For retail brokerage on a regional and national level, staying active in the community is important. Taking part in events like the ICSC Conference in Las Vegas every year allows me to stay informed about what’s going on with the state of retail. I use that time to connect with brokers and businesses outside of the Huntsville market and bring that expertise back with me to Crunkleton.

What value do you hope to bring to your clients?

When I’m working as a tenant representative, I want to find a place where my client will find long-term success. By understanding terms from both the tenant and landlord side, reviewing the area’s demographics, and knowing their future clientele, I am able to put them in the best position to be around their customer base.

I continually work to know tenants’ specific markets and review current trends so my clients are paying a fair rate. When working for the landlord, I make sure they are getting market rates for their property as well.

It’s also valuable to look to the future when making a deal. A certain location may seem like a good fit for now, but if things are happening there that would negatively affect business it’s my job to steer my client in the right direction. You can’t just think about today, you have to be looking to the horizon—two or three years down the road.

Why is Huntsville an ideal place to work in commercial real estate?

Our city is a rapidly growing market. Huntsville is getting more and more national retail chains interested in the area. We have a good, solid economy that weathers downturn better than a lot of places, and we have a community and local government that is supportive of bringing in new businesses.

What advice would you give to someone who is considering a career in commercial real estate?

If you want to be successful as a broker, you have to be outgoing and remain confident even after you hear several rejections. If someone told me they wanted to enter into this career path, I’d tell them that it would be beneficial to work in property management first. Take a few years to understand the process from that side—learn what goes on after the lease is signed.

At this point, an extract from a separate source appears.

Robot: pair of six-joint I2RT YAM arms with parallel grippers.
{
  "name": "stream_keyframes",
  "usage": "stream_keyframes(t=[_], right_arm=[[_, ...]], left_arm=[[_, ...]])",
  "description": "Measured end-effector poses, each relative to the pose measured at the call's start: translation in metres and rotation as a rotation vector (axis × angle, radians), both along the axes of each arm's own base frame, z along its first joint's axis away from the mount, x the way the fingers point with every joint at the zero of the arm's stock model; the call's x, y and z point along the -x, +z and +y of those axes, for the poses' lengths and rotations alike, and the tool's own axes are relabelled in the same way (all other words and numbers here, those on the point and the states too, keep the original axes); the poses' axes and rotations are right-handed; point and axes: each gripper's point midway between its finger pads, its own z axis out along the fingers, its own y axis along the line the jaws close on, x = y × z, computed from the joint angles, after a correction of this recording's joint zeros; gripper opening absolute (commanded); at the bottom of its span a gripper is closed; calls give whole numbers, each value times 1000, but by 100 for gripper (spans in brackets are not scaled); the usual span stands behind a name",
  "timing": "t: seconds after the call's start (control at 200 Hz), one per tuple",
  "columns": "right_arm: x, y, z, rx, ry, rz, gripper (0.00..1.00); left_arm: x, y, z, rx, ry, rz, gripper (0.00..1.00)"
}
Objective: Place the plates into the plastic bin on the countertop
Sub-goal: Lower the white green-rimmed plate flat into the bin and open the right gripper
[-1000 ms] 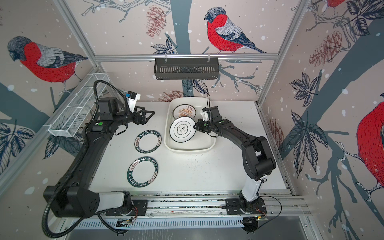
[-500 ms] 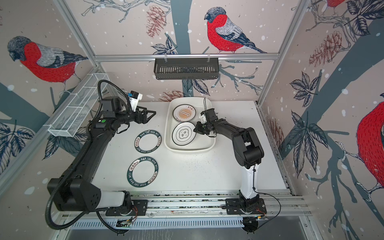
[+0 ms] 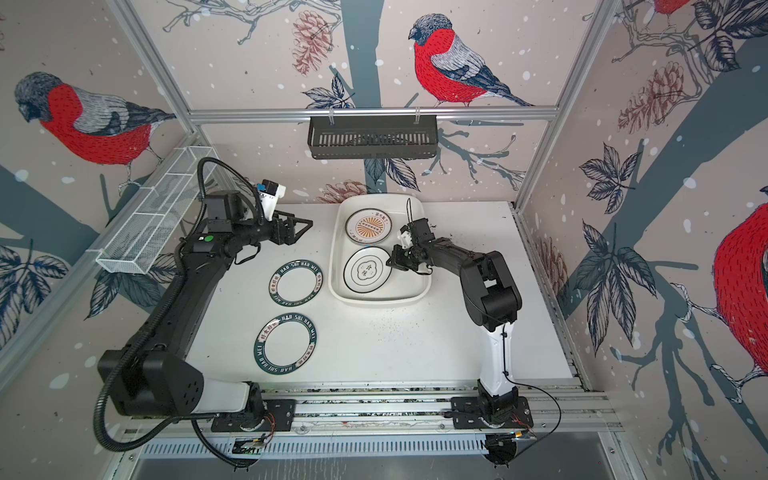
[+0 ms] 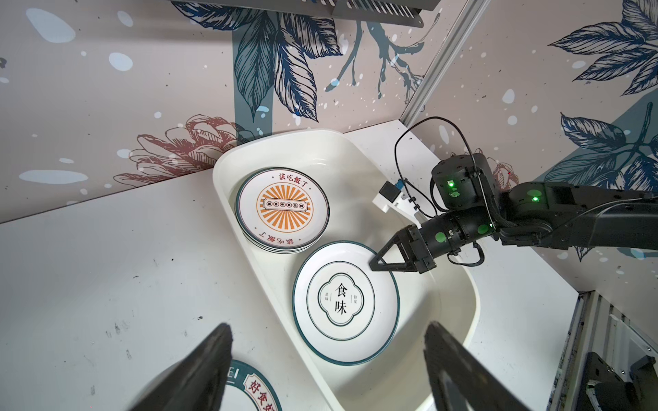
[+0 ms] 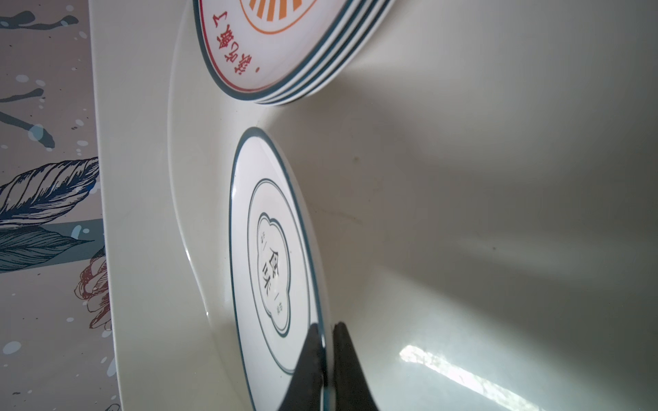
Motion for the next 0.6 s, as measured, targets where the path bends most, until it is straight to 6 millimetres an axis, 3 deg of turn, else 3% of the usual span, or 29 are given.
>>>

Being a property manager would help them understand what lease terms really mean and what’s important to the client moving forward. I also think it would help a future broker make the connections they need with tenants and landlords to build up their network and make positive relationships in the commercial real estate world.

I’d also suggest finding a team that you work well with once you get in the business. The success we have as individual brokers at Crunkleton stems from our work as a team. We are constantly bouncing ideas off each other and helping one another with a deal. We work at it together.

What do you enjoy doing outside of the office?

I enjoy any time I get to spend outdoors. I also love to read and spend time with my family. I’m very thankful for the time I get with my nieces and nephews.

You can contact Zac at zac@crunkletonassociates.com, or by calling 256-536-8809.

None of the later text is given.